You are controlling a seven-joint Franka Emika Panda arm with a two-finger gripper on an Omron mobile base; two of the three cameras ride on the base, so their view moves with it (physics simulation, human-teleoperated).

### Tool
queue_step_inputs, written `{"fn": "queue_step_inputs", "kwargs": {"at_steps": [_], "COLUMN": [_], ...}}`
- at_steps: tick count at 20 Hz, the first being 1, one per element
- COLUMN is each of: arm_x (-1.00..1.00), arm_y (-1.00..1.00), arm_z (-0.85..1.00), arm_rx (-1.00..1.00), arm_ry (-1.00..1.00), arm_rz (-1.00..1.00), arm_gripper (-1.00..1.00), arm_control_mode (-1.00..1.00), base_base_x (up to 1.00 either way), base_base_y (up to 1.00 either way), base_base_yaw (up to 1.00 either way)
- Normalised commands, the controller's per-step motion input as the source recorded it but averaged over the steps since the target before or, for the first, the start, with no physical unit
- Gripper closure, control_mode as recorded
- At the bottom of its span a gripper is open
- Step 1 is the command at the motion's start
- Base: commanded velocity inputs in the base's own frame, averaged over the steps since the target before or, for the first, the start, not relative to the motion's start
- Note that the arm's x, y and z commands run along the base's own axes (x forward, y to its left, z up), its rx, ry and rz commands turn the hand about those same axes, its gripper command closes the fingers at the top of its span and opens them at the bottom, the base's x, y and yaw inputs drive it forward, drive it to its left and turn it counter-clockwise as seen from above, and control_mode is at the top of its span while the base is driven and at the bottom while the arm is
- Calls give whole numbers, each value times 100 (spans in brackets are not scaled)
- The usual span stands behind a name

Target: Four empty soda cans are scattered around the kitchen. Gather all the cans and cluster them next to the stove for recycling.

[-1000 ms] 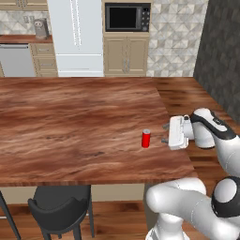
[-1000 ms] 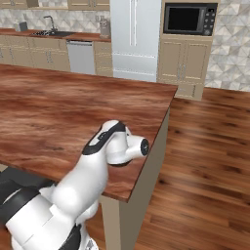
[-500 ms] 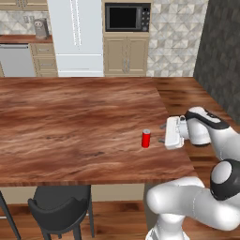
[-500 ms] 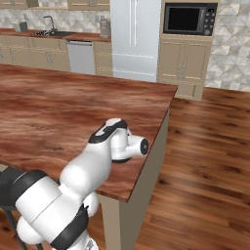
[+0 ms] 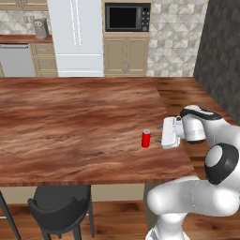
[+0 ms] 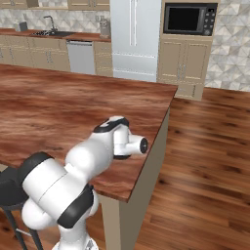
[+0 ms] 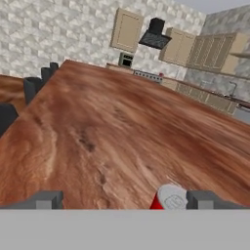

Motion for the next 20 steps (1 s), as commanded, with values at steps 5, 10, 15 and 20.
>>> {"fn": "queue_step_inputs", "kwargs": {"at_steps": [5,10,15,20], "arm_x": [16,17,18,16], "arm_y": [6,4,3,3], "arm_z": [-15,-13,-12,-11], "arm_rx": [0,0,0,0], "arm_ry": [2,2,2,3], "arm_rz": [0,0,0,0], "arm_gripper": [-100,-100,-100,-100], "arm_control_mode": [-100,-100,-100,-100], "base_base_x": [0,0,0,0], "base_base_y": [0,0,0,0], "base_base_yaw": [0,0,0,0]}}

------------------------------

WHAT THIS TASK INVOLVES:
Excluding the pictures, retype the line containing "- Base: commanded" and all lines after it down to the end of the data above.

TASK OUTPUT:
- Base: commanded velocity inputs in the base's own frame, averaged over the steps since the target before or, for the first, the start, not relative to the motion's start
- Note that the arm's x, y and z commands run along the base's own axes (x forward, y to its left, z up), its rx, ry and rz commands turn the hand about those same axes, its gripper command closes the fingers at the top of its span and opens them at the bottom, the base's x, y and yaw inputs drive it forward, drive it to its left and turn it counter-clockwise as seen from above, and control_mode is at the top of its span while the base is driven and at the bottom while the arm is
- Calls give whole numbers, each value times 100 (spans in brackets are not scaled)
- The usual span stands behind a name

Target: Four empty soda cans are scattered around the kitchen. Gather all the cans and cluster them next to the stove for recycling.

[-1000 ms] 
[-1000 ms] 
[-500 ms] 
[-500 ms] 
[+0 ms] 
[+0 ms] 
[+0 ms] 

Motion for the next 20 steps (1 s), as commanded, with values at steps 5, 10, 15 and 20.
>>> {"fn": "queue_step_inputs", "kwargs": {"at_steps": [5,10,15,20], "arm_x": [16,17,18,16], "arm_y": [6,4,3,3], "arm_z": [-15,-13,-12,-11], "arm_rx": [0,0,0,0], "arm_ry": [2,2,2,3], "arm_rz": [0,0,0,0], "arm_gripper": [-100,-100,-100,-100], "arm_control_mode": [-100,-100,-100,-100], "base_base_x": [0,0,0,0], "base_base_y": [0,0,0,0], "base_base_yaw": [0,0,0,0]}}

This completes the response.